Saintine was a contributor to many journals; among them the Revue de Paris, the Siècle, the Constitutionnel, and La Revue Contemporaine. He did some interesting historical work,—‘Histoire des Guerres d’Italie’; and made a study of German folk-lore,—‘Mythologie du Rhin’: but he was best known for his stories. ‘Seul,’ one of the most interesting, is the story, simply and vividly told, of Alexander Selkirk, the original of Defoe’s Robinson Crusoe.

But by far his most famous work was ‘Picciola,’ which brought him more fame and more money than all the others. It has been republished more than forty times, and translated into many languages, and is still a favorite everywhere. The Academy awarded it the Montyon prize of three thousand francs, and decorated its author with the cross of the Legion of Honor. The story is exquisitely told,—of the rich and scholarly but blasé young nobleman, who, while a State prisoner in the fortress of Fenestrella, finds a little plant springing between the paving-stones of his court, watches it, loves it, makes it his companion, and is gradually regenerated by its revelation to him of natural and divine law. Picciola the plant becomes to him Picciola the ideal maiden of his heart and imagination. There is a charming love tale too. Thérèse, a beautiful unselfish girl, is watching over her father, who is also a prisoner. Picciola is likely to die unless the paving-stones pressing on her stem are removed. It is Thérèse who takes charge of the Count’s despairing petition to Napoleon. After the gloom and suffering comes the happy ending. In this book, Saintine’s own love of nature is revealed in delicate descriptive touches.

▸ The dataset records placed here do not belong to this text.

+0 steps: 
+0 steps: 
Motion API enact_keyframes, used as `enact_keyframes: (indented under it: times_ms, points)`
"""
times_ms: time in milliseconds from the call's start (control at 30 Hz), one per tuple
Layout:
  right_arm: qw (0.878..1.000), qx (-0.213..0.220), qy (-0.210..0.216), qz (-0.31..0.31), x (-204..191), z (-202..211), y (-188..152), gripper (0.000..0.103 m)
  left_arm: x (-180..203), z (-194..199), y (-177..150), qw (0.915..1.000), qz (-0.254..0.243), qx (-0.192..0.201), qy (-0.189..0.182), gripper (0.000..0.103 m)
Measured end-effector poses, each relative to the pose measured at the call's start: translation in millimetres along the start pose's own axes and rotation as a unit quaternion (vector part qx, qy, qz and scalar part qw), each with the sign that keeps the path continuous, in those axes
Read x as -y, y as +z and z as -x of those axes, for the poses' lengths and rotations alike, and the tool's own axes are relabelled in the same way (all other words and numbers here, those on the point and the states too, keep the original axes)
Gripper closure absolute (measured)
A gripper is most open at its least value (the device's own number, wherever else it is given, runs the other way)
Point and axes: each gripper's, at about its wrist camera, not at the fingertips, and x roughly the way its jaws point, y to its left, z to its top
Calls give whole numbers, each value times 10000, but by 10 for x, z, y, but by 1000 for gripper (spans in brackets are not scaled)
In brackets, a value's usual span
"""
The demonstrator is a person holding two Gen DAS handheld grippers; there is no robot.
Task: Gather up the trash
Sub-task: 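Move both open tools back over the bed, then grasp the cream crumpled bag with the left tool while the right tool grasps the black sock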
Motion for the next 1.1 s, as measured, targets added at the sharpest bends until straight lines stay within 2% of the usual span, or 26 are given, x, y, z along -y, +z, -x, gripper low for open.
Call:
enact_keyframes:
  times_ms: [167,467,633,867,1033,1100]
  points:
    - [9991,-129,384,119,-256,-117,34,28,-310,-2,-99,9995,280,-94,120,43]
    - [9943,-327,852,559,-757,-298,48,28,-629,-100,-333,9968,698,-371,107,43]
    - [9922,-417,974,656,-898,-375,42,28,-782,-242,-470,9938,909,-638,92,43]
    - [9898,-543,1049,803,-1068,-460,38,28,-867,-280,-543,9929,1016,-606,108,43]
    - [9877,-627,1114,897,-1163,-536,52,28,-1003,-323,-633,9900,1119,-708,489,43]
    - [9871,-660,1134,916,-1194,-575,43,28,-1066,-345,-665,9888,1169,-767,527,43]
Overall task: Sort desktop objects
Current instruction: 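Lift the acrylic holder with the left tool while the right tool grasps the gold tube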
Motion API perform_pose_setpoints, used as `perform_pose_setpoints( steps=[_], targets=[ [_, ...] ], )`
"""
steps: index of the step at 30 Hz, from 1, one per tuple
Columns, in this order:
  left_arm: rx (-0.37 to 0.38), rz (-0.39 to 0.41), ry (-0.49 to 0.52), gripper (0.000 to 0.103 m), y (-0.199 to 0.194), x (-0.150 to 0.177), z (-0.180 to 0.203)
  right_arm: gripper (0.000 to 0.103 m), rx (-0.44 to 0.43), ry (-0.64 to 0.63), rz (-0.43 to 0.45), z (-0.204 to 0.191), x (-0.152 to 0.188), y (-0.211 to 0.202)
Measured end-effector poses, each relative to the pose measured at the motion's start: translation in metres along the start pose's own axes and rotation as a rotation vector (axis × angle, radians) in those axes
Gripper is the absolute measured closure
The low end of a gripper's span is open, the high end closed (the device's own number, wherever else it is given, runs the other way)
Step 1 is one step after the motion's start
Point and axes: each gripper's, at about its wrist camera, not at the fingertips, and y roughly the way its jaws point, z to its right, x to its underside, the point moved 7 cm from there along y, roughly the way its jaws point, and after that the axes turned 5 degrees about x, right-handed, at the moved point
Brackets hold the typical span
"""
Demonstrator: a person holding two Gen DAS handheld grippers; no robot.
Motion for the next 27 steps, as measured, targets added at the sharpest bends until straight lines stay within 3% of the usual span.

For a Parisian—he was born at Paris in 1798, and died there in 1865—he had an unusual sympathy with nature. His mind had a healthy turn toward all that was alive and growing, and hence the high moral tone and nobility of his work. He was a man whose vigorous appreciation of life was refined and strengthened by education. He was acquainted with books, and versed in natural science; and he wrote with scholarly finish as well as with spontaneity.

To read the touching story of Picciola makes it seem incongruous to think of Saintine as a humorist. Yet with the pseudonym of “Xavier” he was a comic dramatist of great popularity. In collaboration with leading writers of vaudeville, he composed over two hundred such works. ‘Julien’ and ‘L’Ours et le Pacha,’ witty vaudevilles written with Eugène Scribe, were particularly brilliant successes.

In his old age Saintine gave up writing, and passed a peaceful happy leisure, with abundant means and surrounded by friends.